::: Dataset content

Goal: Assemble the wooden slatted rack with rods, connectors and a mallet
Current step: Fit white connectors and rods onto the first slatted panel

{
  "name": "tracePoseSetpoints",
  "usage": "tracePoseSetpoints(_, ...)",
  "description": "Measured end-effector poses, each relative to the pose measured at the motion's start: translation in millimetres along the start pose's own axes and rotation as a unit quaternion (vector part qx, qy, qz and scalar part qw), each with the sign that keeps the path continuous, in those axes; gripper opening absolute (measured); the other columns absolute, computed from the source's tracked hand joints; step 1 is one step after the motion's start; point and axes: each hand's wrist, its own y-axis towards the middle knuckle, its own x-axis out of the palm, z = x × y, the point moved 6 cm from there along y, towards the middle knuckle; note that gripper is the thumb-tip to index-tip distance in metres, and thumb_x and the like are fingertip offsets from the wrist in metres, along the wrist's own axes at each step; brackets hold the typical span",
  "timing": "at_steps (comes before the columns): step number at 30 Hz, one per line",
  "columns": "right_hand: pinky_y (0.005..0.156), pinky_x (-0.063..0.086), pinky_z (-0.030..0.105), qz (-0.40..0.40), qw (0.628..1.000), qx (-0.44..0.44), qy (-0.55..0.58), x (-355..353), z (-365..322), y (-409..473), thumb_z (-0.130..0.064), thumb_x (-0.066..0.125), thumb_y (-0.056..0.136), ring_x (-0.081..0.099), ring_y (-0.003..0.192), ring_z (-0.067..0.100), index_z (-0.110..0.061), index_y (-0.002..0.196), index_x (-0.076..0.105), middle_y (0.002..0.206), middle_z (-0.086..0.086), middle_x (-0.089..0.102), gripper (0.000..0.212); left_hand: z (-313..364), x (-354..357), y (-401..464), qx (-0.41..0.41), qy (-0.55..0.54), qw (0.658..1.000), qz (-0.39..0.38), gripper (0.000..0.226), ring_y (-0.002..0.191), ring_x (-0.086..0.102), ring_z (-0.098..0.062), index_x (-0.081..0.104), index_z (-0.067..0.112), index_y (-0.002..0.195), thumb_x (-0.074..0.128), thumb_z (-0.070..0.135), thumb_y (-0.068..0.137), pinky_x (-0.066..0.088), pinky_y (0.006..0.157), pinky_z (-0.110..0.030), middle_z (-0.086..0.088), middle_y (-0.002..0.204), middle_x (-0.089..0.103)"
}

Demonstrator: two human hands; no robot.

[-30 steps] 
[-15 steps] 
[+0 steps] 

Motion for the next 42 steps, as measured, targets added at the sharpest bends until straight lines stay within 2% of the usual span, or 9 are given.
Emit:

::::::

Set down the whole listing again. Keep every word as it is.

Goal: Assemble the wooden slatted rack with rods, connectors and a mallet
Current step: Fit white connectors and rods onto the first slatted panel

{
  "name": "tracePoseSetpoints",
  "usage": "tracePoseSetpoints(_, ...)",
  "description": "Measured end-effector poses, each relative to the pose measured at the motion's start: translation in millimetres along the start pose's own axes and rotation as a unit quaternion (vector part qx, qy, qz and scalar part qw), each with the sign that keeps the path continuous, in those axes; gripper opening absolute (measured); the other columns absolute, computed from the source's tracked hand joints; step 1 is one step after the motion's start; point and axes: each hand's wrist, its own y-axis towards the middle knuckle, its own x-axis out of the palm, z = x × y, the point moved 6 cm from there along y, towards the middle knuckle; note that gripper is the thumb-tip to index-tip distance in metres, and thumb_x and the like are fingertip offsets from the wrist in metres, along the wrist's own axes at each step; brackets hold the typical span",
  "timing": "at_steps (comes before the columns): step number at 30 Hz, one per line",
  "columns": "right_hand: pinky_y (0.005..0.156), pinky_x (-0.063..0.086), pinky_z (-0.030..0.105), qz (-0.40..0.40), qw (0.628..1.000), qx (-0.44..0.44), qy (-0.55..0.58), x (-355..353), z (-365..322), y (-409..473), thumb_z (-0.130..0.064), thumb_x (-0.066..0.125), thumb_y (-0.056..0.136), ring_x (-0.081..0.099), ring_y (-0.003..0.192), ring_z (-0.067..0.100), index_z (-0.110..0.061), index_y (-0.002..0.196), index_x (-0.076..0.105), middle_y (0.002..0.206), middle_z (-0.086..0.086), middle_x (-0.089..0.102), gripper (0.000..0.212); left_hand: z (-313..364), x (-354..357), y (-401..464), qx (-0.41..0.41), qy (-0.55..0.54), qw (0.658..1.000), qz (-0.39..0.38), gripper (0.000..0.226), ring_y (-0.002..0.191), ring_x (-0.086..0.102), ring_z (-0.098..0.062), index_x (-0.081..0.104), index_z (-0.067..0.112), index_y (-0.002..0.195), thumb_x (-0.074..0.128), thumb_z (-0.070..0.135), thumb_y (-0.068..0.137), pinky_x (-0.066..0.088), pinky_y (0.006..0.157), pinky_z (-0.110..0.030), middle_z (-0.086..0.088), middle_y (-0.002..0.204), middle_x (-0.089..0.103)"
}

Demonstrator: two human hands; no robot.

[-30 steps] 
[-15 steps] 
[+0 steps] 

Motion for the next 42 steps, as measured, targets added at the sharpest bends until straight lines stay within 2% of the usual span, or 9 are given.
Emit:

The exercise has been fully answered.